**TASK PROMPT:**
Reproduce word for word the line that contains "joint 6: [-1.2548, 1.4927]" and each line that follows it, stopping after the final line of the material.

**INPUT DATA:**
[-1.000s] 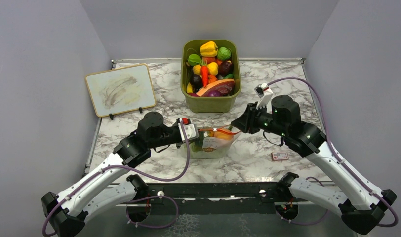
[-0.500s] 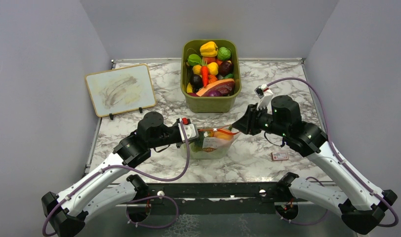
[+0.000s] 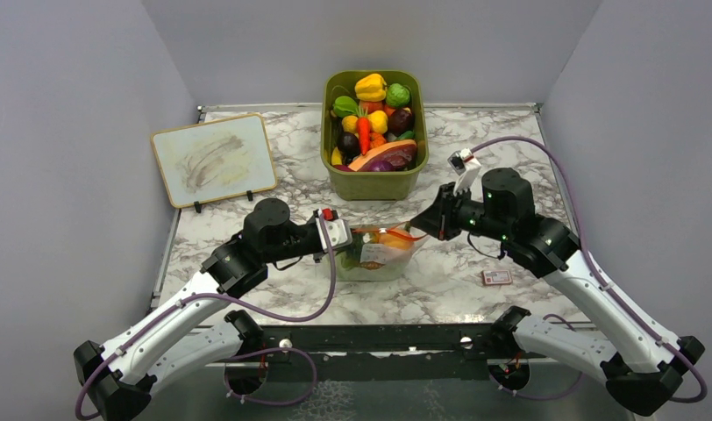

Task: Place the food in the zip-top bag and seal the zipper
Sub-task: Zip the zipper food storage bag at the center of the board.

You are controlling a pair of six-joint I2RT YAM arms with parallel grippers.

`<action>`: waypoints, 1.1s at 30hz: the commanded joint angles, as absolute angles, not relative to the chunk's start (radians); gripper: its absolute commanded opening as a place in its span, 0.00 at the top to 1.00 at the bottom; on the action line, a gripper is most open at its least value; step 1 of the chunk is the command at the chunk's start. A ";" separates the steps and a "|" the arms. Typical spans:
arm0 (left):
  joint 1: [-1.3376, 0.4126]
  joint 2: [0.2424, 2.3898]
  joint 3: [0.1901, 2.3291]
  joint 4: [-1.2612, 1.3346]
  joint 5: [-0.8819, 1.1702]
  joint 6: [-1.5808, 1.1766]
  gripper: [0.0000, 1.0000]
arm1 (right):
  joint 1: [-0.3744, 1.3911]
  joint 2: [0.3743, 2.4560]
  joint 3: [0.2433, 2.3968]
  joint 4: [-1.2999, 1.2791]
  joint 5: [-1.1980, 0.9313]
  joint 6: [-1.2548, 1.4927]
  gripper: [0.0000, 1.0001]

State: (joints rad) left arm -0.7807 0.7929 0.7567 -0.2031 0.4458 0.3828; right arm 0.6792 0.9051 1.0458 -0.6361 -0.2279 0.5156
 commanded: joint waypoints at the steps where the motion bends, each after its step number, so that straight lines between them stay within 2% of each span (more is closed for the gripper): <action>1: -0.781 0.771 0.764 -0.073 0.489 0.359 1.00 | 0.679 0.942 1.036 -0.527 -0.403 0.479 0.99; 13: -0.781 0.778 0.753 -0.032 0.496 0.345 1.00 | 0.704 1.066 0.991 -0.521 -0.473 0.463 0.99; 26: -0.781 0.777 0.726 0.008 0.521 0.321 1.00 | 0.778 1.135 0.929 -0.322 -0.444 0.560 0.99; 33: -0.781 0.760 0.724 -0.030 0.507 0.345 1.00 | 0.778 1.050 0.975 -0.478 -0.263 0.529 0.82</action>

**RESULT OF THIS TASK:**
  joint 6: [-1.2548, 1.4927]
  gripper: [0.0000, 1.0001]

State: (joints rad) left arm -0.7807 0.7929 0.7567 -0.2031 0.4458 0.3828; right arm 0.6792 0.9051 1.0458 -0.6361 -0.2279 0.5156
 commanded: joint waypoints at the steps where the motion bends, each after its step number, so that straight lines between them stay within 2% of each span (more is closed for the gripper): <action>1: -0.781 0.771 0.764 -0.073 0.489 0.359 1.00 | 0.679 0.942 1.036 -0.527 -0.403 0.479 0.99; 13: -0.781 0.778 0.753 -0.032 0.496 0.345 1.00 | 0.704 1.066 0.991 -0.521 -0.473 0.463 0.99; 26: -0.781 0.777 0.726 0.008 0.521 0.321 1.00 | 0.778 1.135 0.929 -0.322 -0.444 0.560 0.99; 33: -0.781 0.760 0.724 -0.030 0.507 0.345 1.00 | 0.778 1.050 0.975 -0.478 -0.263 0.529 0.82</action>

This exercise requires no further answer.